So! Suppose you’re an intrepid engineer in a nascent Developer Productivity team. Your engineering organization has decided that it wants to move towards a monorepo. You’ve heard the stories told of Google, Meta, Uber - each a large technology company with developer productivity organizations consisting of hundreds of engineers - and you want to capture some of their magic in a bottle and give it to your users. You wonder - what work lies ahead of you?
I’ve worked in a variety of companies, from gigantic titans to small startups and everything in-between, and I’ve worked in developer infrastructure for almost all of them. My experience is informed by my own successes and failures operating within these companies and trying to solve productivity problems of the developers I served. I’ve observed that a functioning monorepo environment demands the existence of a number of tools that you, dear Developer Productivity engineer, will likely need to write yourself for your company. I have yet to witness a suite of tools that fully solves the set of problems that you will encounter when setting up a monorepo. In this blog post I’m going to enumerate these tools and discuss implementation strategies for them, in the hopes of painting a clear picture of the path that lies ahead for any organization that walks the monorepo path.
The absolute first question you must ask yourself, though, is:
Why do you want a monorepo?
You and your engineering organization must stare at this question deeply and answer it using language that is firmly anchored in your organization’s culture and values. Those blog posts that you read from Google, Facebook, or Uber engineers about how great their monorepo is, and how effective their developers are, and how everybody will be a 10x engineer when you’re done?
Purge them from your mind.
You WILL NOT end up with an experience as tight as google31 or fbsource2. You WILL inherit a new set of problems that many-repo setup did not have. You will take steps backward before you take steps forward. These blog posts and the wins they promise are not good reasons to embark on this journey. The cool engineering blogs from these big companies are discussing end states that, while very interesting, are far beyond the capabilities of your company and your small team. You will not have the same outcomes if you attempt to do what they have done.
Better reasons to embark on this journey are consistency, organizational coherence, and shared tooling efforts. Your developer productivity gets to focus on improving the experience of working in a single place and can reach more users in the process. Your engineering leadership gets to define and enforce engineering conventions. Engineers working in different organizations can contribute to each other’s codebases with the knowledge that they look and operate the same way.

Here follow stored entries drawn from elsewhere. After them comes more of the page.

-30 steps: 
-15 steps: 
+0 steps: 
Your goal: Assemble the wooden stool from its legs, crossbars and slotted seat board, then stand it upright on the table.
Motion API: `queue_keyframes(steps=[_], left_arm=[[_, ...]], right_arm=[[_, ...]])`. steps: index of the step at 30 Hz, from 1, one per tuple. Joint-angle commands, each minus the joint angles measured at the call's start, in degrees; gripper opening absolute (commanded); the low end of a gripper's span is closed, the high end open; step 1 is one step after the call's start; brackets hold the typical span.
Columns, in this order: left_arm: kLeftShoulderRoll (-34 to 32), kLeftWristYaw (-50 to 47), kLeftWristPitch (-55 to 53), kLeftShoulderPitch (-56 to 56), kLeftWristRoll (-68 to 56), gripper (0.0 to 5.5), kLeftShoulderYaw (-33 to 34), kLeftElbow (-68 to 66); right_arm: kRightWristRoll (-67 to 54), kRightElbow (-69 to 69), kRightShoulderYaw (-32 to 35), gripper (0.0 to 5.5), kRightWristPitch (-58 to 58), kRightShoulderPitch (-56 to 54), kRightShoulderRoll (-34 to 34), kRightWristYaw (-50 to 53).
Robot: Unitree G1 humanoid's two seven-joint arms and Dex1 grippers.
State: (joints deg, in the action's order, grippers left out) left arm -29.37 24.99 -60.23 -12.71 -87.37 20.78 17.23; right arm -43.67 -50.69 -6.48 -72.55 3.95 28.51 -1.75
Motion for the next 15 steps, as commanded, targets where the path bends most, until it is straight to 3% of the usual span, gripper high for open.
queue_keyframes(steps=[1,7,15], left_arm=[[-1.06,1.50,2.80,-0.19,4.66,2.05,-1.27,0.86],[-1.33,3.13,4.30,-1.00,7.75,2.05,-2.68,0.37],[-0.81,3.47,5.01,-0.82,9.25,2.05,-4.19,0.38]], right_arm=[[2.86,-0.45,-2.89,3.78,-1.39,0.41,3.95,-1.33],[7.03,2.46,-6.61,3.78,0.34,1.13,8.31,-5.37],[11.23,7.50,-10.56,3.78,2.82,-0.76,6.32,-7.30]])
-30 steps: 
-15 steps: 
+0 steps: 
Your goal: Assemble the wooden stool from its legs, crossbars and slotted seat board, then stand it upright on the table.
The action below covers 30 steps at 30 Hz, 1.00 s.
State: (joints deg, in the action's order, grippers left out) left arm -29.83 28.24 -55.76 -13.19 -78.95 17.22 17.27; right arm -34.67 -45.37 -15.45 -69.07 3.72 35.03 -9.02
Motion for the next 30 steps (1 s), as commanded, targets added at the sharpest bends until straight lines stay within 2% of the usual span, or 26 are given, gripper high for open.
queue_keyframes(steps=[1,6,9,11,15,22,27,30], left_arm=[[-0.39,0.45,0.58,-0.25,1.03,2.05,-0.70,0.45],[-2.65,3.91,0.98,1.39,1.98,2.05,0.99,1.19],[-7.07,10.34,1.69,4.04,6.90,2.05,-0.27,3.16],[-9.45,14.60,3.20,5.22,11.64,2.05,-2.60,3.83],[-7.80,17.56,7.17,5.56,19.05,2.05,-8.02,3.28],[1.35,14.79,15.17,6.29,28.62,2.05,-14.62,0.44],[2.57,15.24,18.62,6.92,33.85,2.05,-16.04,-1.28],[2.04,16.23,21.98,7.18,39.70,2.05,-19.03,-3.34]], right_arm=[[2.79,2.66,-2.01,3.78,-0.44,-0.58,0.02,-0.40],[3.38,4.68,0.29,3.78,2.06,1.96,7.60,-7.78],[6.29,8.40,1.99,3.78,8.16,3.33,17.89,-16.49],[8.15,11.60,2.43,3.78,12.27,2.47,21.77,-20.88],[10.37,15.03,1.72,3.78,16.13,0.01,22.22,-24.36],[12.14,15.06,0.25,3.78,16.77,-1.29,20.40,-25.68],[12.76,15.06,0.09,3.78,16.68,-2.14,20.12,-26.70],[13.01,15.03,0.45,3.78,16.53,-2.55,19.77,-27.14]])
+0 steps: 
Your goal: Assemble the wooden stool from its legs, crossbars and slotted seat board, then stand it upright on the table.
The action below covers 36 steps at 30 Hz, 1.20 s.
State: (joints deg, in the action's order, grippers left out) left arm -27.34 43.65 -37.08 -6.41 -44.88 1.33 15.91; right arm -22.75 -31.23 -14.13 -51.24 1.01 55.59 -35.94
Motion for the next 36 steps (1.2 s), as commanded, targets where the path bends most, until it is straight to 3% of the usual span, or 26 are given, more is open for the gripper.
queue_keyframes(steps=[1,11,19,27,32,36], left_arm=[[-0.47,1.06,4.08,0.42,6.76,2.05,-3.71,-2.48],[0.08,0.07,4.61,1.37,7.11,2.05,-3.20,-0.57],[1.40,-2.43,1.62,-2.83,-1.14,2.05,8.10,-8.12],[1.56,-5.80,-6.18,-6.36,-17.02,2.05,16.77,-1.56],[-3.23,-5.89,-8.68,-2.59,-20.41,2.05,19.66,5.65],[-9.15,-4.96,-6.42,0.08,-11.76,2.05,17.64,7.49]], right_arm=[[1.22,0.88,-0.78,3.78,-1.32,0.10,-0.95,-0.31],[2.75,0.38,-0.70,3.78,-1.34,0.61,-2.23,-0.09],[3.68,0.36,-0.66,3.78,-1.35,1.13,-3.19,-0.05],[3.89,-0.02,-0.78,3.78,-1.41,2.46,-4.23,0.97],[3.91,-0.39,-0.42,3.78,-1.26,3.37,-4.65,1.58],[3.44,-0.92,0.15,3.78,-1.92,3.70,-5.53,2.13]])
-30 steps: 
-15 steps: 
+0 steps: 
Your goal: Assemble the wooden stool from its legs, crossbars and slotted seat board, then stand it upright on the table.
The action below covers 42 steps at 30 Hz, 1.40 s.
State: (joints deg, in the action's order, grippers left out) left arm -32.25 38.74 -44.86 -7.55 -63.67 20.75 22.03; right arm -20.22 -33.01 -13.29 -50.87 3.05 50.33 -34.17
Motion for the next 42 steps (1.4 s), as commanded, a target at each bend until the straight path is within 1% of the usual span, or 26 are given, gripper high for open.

You, intrepid Developer Productivity engineer, have the opportunity and responsibility to pave a path for your colleagues. Let’s get to work.
The Golden Rule
If you can forgive this abuse of big-O notation, this principle guides all engineering for monorepo-related developer tools:
Any operation over your repository that needs to be fast must be O(change) and not O(repo).
As you begin to use your normal sets of tools in a large monorepo, you will find that many tools and processes do not have this property and will cause you problems as your monorepo grows. We will repeatedly come back to this design principle in every section that this blog post discusses. When you see a blog post from a big company talking about some engineering that they did on a developer tool, it is almost always the implementation of this principle in a space in which an O(repo) operation has become a problem.
Source Control
Perhaps the most obvious consequence of storing all of your source code together in one repository is that, well, all of your source code is stored together. git is the default choice for many software companies today and, despite git being designed as decentralized source control system, many users use git through a software forge such as GitHub or GitLab. The reality is that git was never designed for the centralized monorepo and runs into substantial performance problems when your history gets large or your repo contains many, many files3.
Your repo probably isn’t big enough to have problems with git. You can push git and GitHub pretty far these days. However, git is (by design) a O(repo) system, and operations such as git status will slow down rapidly as the size of the repository grows.
If your monorepo begins to push the limits of git (or GitHub!), you have several paths available to you, each walked by a company that came before you:
- You walk the path of Microsoft and fork git.
- You walk the path of Meta and fork Mercurial.
- You walk the path of Google and write your own, although Google also managed to get pretty far by running Perforce on the most powerful servers that money could buy.
These companies chose different technical paths but all chose the same underlying idea. Your scaled-up source control system MUST be able to check out subsets of the repository and be able to operate on those subsets independently of the whole repository. There are essentially two ways to do this:
- Your source control system subsets the repository and only clones files in that subset whenever you fetch. Files outside of your subset are not present on disk. If you need one of those files, you need to update your subset configuration to include it. Git calls this a sparse checkout. A similar Mercurial extension hg sparse also exists, originally authored by Meta, who used it for many years.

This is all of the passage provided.